Items listed in a dataset
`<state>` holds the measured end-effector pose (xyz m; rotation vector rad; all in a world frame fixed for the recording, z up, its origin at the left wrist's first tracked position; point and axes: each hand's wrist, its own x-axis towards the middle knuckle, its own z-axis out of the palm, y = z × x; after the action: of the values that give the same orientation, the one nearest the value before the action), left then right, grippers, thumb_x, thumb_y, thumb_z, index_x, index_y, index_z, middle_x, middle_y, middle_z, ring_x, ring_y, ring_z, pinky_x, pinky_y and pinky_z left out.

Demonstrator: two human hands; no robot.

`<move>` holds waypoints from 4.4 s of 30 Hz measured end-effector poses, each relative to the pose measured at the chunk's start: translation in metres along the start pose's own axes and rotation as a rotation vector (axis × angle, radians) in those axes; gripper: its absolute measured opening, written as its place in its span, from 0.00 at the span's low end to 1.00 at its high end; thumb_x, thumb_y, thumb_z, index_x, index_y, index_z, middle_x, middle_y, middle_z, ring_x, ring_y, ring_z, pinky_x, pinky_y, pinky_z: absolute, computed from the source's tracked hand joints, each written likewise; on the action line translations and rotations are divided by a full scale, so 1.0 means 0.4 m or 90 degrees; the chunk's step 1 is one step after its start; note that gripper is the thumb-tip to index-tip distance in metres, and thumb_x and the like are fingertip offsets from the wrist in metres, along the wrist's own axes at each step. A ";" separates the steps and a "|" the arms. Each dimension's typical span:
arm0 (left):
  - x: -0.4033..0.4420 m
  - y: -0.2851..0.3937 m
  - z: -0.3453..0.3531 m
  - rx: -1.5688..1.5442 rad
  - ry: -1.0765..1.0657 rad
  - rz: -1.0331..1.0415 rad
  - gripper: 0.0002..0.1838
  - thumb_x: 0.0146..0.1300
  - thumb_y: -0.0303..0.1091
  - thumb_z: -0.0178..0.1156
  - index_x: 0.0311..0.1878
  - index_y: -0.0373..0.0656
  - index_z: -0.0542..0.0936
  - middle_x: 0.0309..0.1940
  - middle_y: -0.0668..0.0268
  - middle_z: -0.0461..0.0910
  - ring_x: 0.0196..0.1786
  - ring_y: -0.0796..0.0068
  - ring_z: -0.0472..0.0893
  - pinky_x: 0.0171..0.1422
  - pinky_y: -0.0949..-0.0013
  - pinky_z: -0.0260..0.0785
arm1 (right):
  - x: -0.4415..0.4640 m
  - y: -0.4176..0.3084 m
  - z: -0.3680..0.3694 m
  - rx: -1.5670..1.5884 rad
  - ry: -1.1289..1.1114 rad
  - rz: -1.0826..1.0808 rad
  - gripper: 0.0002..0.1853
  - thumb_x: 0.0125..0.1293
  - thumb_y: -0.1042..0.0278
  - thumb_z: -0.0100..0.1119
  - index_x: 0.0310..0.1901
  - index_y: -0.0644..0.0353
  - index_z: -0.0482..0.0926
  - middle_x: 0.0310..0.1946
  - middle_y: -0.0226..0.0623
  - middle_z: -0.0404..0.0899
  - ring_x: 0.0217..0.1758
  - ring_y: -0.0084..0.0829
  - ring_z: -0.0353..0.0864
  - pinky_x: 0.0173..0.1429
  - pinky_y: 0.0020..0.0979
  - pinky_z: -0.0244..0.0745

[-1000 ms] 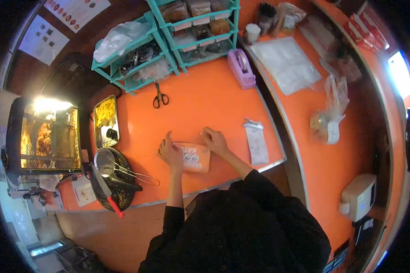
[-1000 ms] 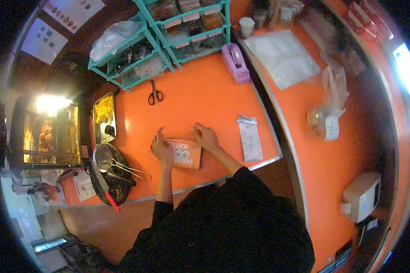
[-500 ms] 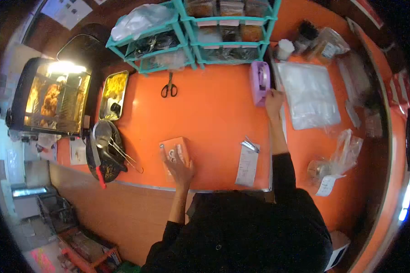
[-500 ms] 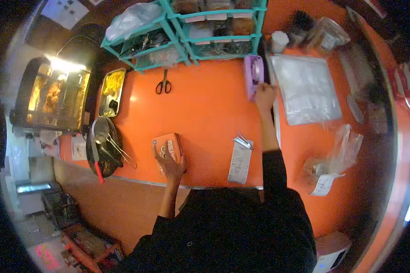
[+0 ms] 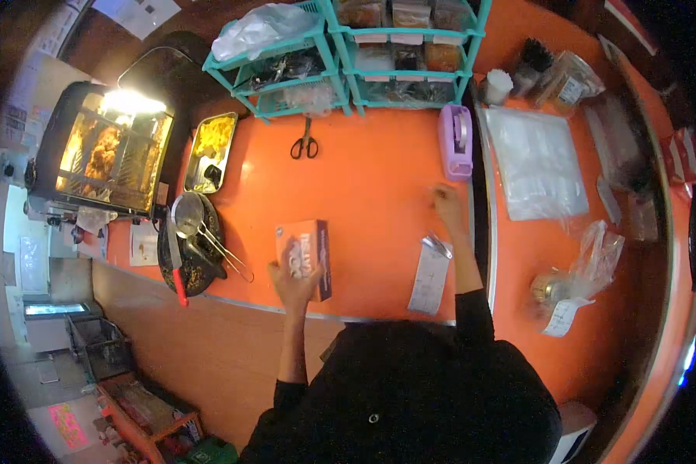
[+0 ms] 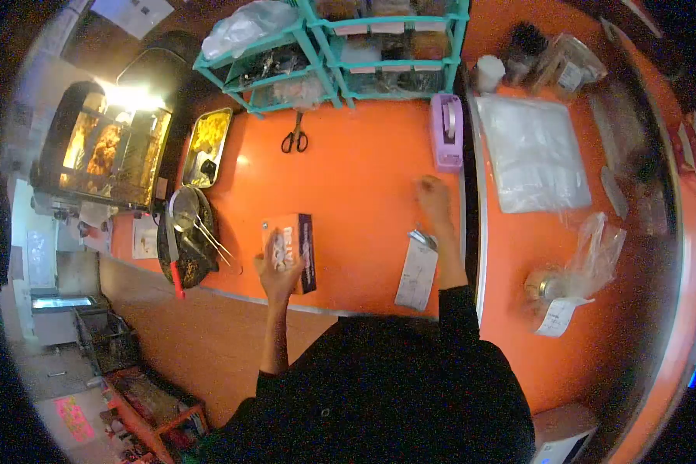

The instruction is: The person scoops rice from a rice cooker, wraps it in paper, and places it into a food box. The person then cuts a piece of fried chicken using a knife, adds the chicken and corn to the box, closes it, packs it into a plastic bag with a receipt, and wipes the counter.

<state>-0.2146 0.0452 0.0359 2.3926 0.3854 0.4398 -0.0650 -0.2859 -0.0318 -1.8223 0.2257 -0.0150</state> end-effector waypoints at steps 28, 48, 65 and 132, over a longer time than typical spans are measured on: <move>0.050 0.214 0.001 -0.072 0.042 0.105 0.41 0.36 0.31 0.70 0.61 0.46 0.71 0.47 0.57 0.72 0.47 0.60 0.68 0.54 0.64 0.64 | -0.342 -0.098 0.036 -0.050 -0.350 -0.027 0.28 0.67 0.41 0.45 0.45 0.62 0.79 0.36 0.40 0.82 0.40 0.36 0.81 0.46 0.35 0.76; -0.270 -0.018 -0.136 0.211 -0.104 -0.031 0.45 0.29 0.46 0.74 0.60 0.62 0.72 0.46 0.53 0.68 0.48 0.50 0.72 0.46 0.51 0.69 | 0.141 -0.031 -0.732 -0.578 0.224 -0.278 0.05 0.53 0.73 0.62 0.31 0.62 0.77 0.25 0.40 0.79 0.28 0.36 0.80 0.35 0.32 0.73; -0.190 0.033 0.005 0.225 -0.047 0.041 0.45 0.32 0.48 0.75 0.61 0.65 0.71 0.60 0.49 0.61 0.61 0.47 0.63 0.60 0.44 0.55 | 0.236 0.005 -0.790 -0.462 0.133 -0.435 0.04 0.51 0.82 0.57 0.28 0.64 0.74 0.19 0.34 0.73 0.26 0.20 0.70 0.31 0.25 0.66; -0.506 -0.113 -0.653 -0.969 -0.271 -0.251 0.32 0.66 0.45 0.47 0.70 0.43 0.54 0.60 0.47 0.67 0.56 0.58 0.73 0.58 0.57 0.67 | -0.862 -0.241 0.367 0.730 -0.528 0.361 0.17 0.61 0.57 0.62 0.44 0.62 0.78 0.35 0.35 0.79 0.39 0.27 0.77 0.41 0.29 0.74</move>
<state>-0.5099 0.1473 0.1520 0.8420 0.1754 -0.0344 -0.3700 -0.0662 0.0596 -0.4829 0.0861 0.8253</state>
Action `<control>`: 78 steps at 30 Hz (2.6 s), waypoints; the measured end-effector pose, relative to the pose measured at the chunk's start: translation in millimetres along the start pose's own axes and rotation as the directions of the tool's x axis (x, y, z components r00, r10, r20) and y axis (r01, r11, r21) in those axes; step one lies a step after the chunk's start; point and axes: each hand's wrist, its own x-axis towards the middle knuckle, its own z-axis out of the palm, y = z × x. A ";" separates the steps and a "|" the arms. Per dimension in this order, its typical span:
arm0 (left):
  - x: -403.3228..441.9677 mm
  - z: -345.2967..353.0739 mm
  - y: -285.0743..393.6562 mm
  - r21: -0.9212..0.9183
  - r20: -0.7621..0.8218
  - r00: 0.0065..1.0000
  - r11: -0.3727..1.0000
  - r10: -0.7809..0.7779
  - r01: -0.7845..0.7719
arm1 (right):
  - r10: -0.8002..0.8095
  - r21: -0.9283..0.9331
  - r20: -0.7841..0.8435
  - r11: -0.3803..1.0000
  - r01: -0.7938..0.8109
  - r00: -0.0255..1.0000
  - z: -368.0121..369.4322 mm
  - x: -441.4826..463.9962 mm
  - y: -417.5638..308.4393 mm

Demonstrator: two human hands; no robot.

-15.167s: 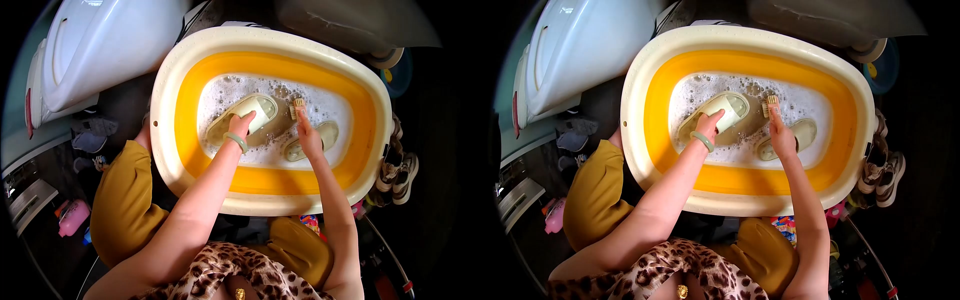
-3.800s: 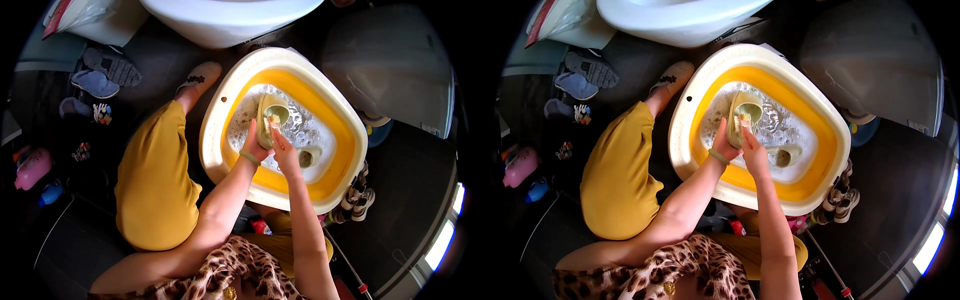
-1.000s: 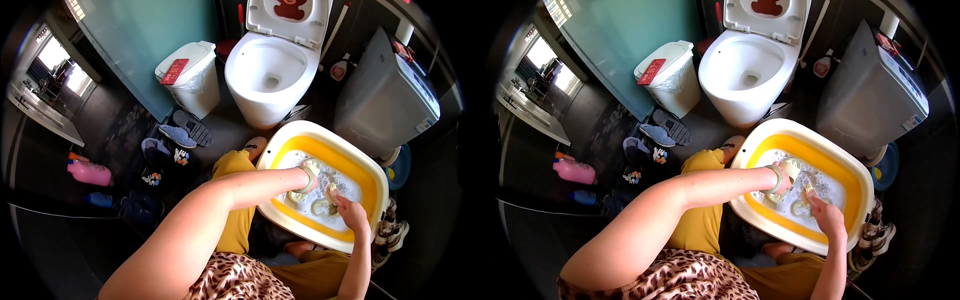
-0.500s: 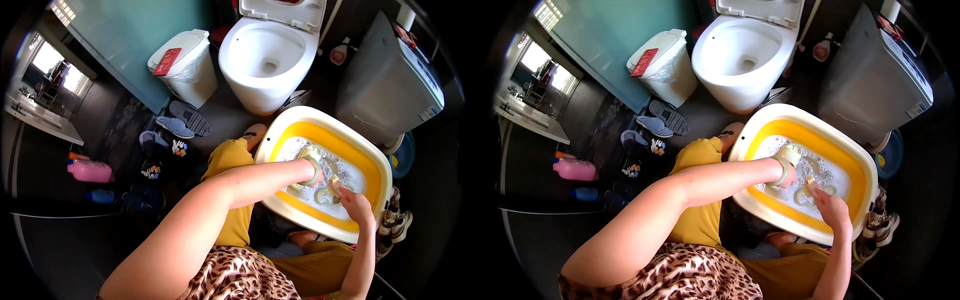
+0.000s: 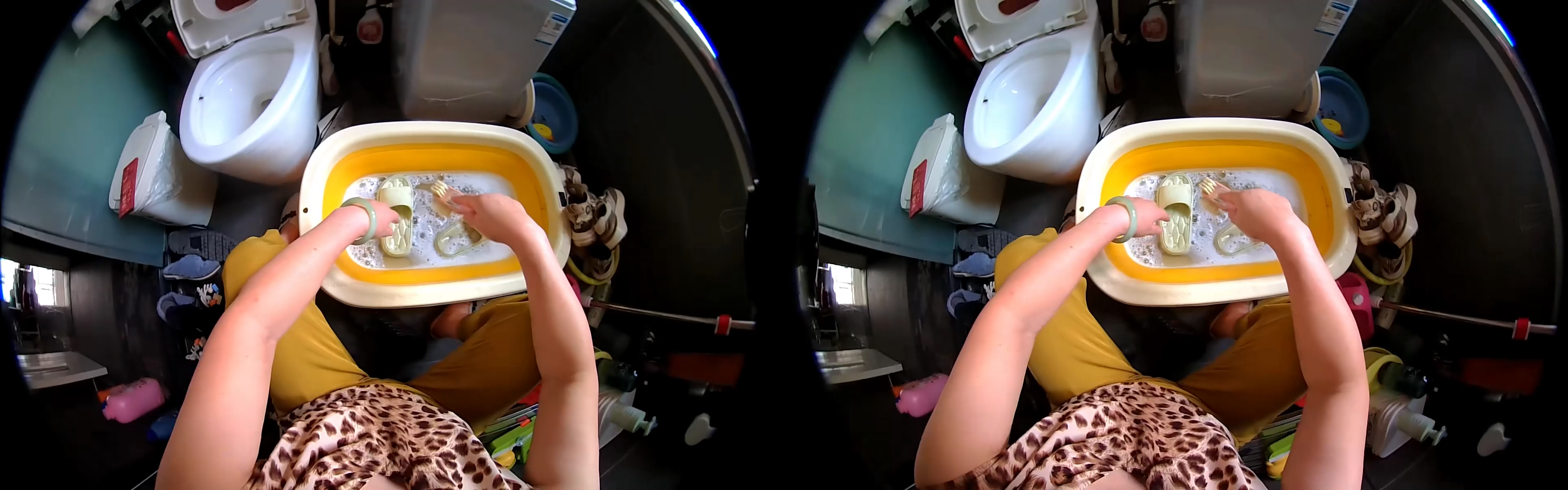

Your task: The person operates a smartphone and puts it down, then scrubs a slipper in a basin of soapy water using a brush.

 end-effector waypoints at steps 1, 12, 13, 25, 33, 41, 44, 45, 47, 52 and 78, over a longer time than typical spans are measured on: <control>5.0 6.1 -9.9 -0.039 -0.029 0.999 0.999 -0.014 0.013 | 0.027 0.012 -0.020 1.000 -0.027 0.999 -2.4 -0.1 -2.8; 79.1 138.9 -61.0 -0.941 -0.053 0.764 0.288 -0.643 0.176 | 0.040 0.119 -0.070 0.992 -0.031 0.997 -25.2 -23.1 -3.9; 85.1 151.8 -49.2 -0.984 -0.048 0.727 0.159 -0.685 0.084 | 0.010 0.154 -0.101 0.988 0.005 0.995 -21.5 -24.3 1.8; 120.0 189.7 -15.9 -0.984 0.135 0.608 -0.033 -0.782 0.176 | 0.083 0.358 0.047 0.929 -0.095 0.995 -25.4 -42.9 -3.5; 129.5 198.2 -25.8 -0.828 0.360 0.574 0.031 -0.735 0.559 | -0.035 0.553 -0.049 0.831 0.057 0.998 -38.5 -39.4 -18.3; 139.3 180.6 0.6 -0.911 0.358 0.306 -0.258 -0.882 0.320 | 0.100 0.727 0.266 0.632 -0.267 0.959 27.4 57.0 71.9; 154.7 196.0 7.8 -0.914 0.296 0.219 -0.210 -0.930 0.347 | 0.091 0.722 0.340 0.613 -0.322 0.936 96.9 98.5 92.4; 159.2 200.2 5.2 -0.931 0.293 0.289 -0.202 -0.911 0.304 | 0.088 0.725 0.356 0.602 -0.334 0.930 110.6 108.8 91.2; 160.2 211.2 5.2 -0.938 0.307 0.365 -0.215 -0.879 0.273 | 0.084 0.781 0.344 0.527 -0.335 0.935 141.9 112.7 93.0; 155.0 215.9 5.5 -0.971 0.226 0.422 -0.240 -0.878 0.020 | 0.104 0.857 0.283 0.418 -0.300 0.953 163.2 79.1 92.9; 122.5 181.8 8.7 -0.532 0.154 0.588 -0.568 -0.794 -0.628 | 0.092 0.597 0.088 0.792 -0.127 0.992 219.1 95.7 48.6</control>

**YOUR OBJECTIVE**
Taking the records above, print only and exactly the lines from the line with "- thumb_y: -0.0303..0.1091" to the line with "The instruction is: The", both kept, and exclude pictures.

**ANSWER BOX**
  - thumb_y: -0.0303..0.1091
  - thumb_z: -0.0178..0.1156
  - index_x: 0.0311..0.1878
  - index_y: -0.0373..0.0656
  - index_z: -0.0542..0.0936
  - middle_x: 0.0309..0.1940
  - middle_y: -0.0668..0.0268
  - middle_z: -0.0461..0.0910
  - ring_x: 0.0196..0.1786
  - ring_y: -0.0796..0.0068
  - ring_z: -0.0472..0.0893
  - pinky_x: 0.0171..0.1422
  - pinky_y: -0.0949..-0.0013
  - pinky_z: -0.0260..0.0785
arm1 (right):
  - x: -0.4415..0.4640 m
  - y: -0.4176..0.3084 m
  - z: -0.3680..0.3694 m
  - rx: -1.5670..1.5884 rad
  - ry: -1.1289..1.1114 rad
  - rz: -1.0826..1.0808 rad
  - gripper: 0.0002..0.1853
  - thumb_x: 0.0125..0.1293
  - thumb_y: -0.1042..0.0278
  - thumb_z: -0.0100..0.1119
  - index_x: 0.0310..0.1901
  - index_y: -0.0644..0.0353
  - index_z: -0.0482..0.0926
  - middle_x: 0.0310..0.1946
  - middle_y: -0.0226..0.0623
  - middle_z: -0.0404..0.0899
  - ring_x: 0.0217..0.1758
  - ring_y: -0.0084..0.0829
  - ring_z: -0.0353..0.0864
  - pinky_x: 0.0173..0.1429
  - pinky_y: 0.0020..0.0979
  - pinky_z: -0.0244..0.0745

[-1000 ms] 
[-1000 ms] 
[-500 ms] 
[-500 ms] 
[+0 ms] 
[+0 ms] 

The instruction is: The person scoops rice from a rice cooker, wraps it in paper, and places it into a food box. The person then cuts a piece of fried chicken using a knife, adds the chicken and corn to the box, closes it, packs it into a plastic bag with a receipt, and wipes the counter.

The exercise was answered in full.